Obviously, I couldn't just let my database grow forever. I had to delete old data after a while, and I wanted to be able to put it to backup tape so I could restore it later if needed. Restoring database data without restoring an entire database is a whole new art-form that DBAs and backup software companies have been dealing with for a long time, but as it turns out, that's not something I needed to get involved with. I simply wrote the data to a flat file (remember, there's very little overhead to doing this) as I wrote it to the database. No more need for archival since I'm creating the archive as I insert data into the database.

I still had the problem of expiring/deleting the old data, though. Remember, databases are transactional - more disk writes, more CPU, more memory used - even for delete activities. What's worse, I'm trying to delete a LOT of data all at once, not just simple transactions like writing individual events to the database - I'm talking 20 million records per day.

Whenever this task ran, all the events coming in from my remote devices would get queued up (because the database is busy with a huge delete event) and I'd eventually run out of physical memory due to all the queued events and the collection process would crash. There was also a disk space issue since my transaction log was storing millions of records during this delete process. So, breaking this down into smaller chunks (let's say, one hour at a time) helped, but this could still take several minutes - causing more event queueing. I couldn't guarantee memory wouldn't run low especially if a system was really under attack - and I really didn't want to lose the data during those instances.

Here's the advantage of "partitioning". Partitioning allows chunks of data to be stored into separate database files rather than one large file like traditional databases. Then, an entire partition file can be dropped rather than trying to delete chunks of data from a single file. So, if by creating daily partitions, it's pretty easy to drop any single day of data - there's still some performance considerations, but not nearly as bad.

SQL 2005 wasn't available at the time, and I didn't have the luxury of moving to Oracle. So, I created a batch job that was scheduled to run every hour, which deleted all the records older than 30 days in chunks of 100,000 records. Even though it specified data older than 30 days, since this runs hourly, it's really only deleting 1 hour worth of data during any typical run. Further, since I'm deleting it in 100,000 event chunks, then pausing for a few seconds, it gives other processes time to access the database (less queueing). There are a few other optimizations to this technique, but I've already documented most of that here on the Adiscon site (I was using WinSyslog at the time I developed the T-SQL Script).

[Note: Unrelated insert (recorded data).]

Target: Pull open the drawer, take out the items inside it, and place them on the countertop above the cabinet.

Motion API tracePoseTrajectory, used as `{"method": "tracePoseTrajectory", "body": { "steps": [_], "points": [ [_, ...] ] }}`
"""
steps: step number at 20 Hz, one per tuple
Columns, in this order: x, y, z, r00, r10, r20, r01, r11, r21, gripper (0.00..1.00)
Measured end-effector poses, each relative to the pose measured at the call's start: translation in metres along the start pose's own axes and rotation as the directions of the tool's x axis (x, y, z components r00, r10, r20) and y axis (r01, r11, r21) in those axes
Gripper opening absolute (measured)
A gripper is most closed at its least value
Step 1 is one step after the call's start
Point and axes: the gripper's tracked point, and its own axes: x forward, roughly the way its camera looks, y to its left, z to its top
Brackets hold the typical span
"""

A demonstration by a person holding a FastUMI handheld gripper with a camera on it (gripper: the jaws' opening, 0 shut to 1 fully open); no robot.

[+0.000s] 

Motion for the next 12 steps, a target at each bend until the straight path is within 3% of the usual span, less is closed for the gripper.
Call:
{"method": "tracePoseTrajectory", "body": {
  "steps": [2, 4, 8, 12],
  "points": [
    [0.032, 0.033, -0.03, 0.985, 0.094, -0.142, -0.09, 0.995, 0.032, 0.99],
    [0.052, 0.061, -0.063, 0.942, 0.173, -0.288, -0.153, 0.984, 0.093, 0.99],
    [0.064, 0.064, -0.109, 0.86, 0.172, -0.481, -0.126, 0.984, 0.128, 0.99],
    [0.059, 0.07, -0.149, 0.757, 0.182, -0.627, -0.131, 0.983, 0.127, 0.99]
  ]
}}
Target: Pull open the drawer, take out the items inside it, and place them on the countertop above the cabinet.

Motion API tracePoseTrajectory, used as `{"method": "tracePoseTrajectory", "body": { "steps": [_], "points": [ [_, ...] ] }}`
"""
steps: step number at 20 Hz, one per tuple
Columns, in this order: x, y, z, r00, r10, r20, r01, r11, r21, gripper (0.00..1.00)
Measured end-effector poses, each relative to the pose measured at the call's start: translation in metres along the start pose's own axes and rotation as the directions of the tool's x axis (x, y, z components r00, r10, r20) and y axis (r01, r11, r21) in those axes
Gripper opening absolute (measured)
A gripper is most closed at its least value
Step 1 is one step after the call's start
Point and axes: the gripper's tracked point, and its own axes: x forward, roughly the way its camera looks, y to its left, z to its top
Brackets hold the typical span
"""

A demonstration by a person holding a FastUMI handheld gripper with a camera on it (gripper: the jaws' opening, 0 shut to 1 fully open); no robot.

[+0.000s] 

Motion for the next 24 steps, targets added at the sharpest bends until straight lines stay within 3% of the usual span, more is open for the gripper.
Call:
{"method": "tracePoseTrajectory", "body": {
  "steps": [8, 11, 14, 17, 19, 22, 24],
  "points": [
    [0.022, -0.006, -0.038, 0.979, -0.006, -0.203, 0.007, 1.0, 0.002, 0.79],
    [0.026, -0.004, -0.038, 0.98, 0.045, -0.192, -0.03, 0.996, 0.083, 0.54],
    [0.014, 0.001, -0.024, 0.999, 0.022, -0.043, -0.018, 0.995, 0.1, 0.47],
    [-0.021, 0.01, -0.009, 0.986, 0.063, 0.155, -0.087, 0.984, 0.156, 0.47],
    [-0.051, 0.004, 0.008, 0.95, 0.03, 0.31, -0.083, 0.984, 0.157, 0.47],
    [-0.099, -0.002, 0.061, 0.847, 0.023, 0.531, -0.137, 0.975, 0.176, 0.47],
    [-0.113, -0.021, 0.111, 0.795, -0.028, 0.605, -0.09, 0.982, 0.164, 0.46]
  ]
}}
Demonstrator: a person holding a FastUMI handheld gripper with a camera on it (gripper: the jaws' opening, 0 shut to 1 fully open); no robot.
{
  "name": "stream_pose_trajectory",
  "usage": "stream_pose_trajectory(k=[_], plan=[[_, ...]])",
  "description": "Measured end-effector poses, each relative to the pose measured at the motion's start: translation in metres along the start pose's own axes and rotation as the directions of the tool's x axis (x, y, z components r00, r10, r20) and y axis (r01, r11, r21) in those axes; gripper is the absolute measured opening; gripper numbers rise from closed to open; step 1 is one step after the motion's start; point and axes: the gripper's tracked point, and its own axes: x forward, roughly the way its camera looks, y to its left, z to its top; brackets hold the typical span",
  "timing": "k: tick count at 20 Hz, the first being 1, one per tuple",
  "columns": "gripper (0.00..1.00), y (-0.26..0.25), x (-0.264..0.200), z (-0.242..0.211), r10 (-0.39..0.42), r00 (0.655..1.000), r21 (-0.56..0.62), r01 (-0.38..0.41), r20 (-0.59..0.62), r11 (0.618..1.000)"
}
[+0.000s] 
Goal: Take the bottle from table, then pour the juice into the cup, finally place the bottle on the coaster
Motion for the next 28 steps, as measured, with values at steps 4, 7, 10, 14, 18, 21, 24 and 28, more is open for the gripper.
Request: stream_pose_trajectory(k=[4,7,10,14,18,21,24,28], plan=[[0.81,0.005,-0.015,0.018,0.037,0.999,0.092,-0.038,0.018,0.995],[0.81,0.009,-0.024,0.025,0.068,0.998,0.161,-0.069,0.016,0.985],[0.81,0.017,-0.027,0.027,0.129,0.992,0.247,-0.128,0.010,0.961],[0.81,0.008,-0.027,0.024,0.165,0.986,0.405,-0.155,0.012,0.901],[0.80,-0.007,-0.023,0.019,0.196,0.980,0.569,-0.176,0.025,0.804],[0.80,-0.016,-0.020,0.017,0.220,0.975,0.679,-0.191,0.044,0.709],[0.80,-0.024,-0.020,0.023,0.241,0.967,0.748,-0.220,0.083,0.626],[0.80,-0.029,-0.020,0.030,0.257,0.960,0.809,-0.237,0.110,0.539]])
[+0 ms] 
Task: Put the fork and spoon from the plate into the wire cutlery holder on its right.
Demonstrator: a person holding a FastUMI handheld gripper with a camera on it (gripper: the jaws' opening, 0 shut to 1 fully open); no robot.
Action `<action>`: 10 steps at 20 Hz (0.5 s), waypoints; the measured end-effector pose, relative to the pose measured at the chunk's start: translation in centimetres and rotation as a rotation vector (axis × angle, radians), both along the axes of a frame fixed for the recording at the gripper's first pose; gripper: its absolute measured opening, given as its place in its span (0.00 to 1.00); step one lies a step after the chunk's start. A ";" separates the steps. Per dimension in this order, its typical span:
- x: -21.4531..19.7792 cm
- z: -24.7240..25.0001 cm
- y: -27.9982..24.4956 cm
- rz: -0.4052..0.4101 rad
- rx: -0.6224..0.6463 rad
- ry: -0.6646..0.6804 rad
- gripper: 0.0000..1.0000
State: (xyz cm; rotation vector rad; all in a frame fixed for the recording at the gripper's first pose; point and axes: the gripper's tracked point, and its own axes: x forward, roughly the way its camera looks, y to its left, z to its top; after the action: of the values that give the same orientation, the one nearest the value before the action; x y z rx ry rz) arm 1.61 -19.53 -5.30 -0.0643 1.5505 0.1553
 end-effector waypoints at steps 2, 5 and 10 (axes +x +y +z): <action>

So far, so good - but every now and again, maintenance still needs to be run (update indexes, shrink files, make sure there's no corruption, etc).

Maintenance
Maintenance is a brutal time consumer of SQL databases. MSSQL 2000 promises being able to run maintenance on a live database, which is true, but the same maintenance run against a live database runs 18 hours vs. 2.5 hours if the same database is off-line. These times were what I experiences on my hardward - these time will vary depending on how many and which maintenance tasks are being run. I'll be honest that I haven't revisited this aspect of MSSQL 2005 yet to see if there are any significant improvements, but they would have to be very significant to improve by 15.5 hours.

The best I could do
The best I could ever get was a sustained rate of about 1,800 events/second with everything else happening. I would get periodic spikes which would cause backlog, but these would finish up during low-usage times and the system would continue running.

But this wasn't enough for me. Trying to insert data, delete data, and run maintenance with the volume of events, all in real time, did me in. I simply couldn't live with just 1,800 events/second on average. I would get hours at a time where I'd see 2,000+ events/second.

Time to Re-evaluate my Priorities
Big question: Do I need to have all of this data into the database real-time?

For me, the answer was "no". I was doing next-day reporting and forensic analysis with the data. I know I could easily pull all of this to a flat file. So, for me, the solution was to do a nightly batch INSERT of all the events in my flat file. As long as maintenance and delete scripts weren't running, this worked really well, and allowed me to run all the reports I wanted to. I even created a modified version of my import script which would allow me to do a bulk-import of the files restored from tape during an investigation. This method also allowed me to focus on database optimization so queries would run faster, rather than just keeping the database running at all.

So, I had 4 scheduled tasks on my server:
1. Hourly data delete (impact of doing this throughout the day is low, and prevents any nighttime bottlenecks). This would check to ensure none of the other 3 tasks are running first, so sometimes it would actually delete 2-3 hours worth during some cycles.
2. Nightly import script - at the end of which I update the datetime index used regularly by Step 1 - I found this make Step 1 run better each day. The script also makes sure that the next 2 scripts aren't running first.
3. Saturday mornings I do a full reindex (not just the datetime index).
4. Sunday mornings I perform a database defrag & shrink operations. This has a significant impact on improving performance.

There was no need for integrity checking since the database could always be rebuilt from the flat files, so I also set the database to a "simple" recovery model rather than the "full" recovery model when I was doing only direct-to-database logging.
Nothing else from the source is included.